**DIRECTIONS FOR THIS TASK**
Whatever pictures appear, omit them, and repeat the data below exactly.
══════
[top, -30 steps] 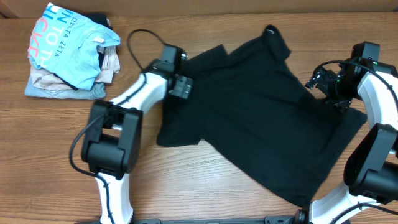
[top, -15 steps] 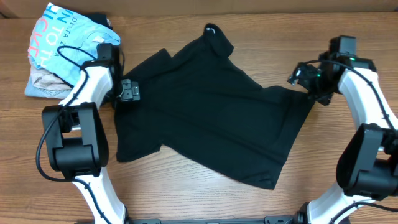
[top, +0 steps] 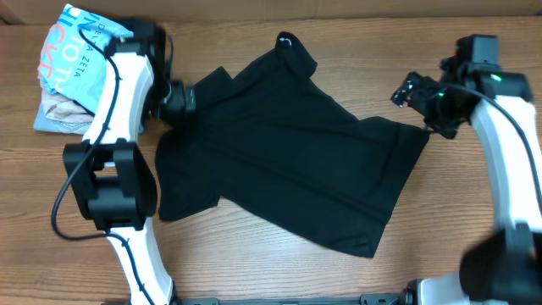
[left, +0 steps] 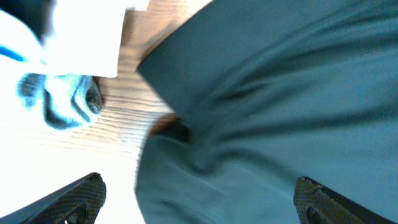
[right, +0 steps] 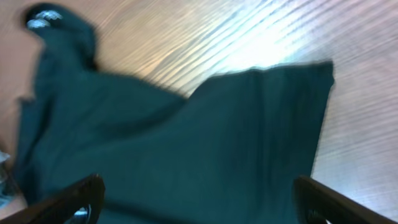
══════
**REPLY TO THE TASK**
[top, -30 steps] 
[top, -15 steps] 
[top, +0 steps] 
[left, +0 steps] 
[right, +0 steps] 

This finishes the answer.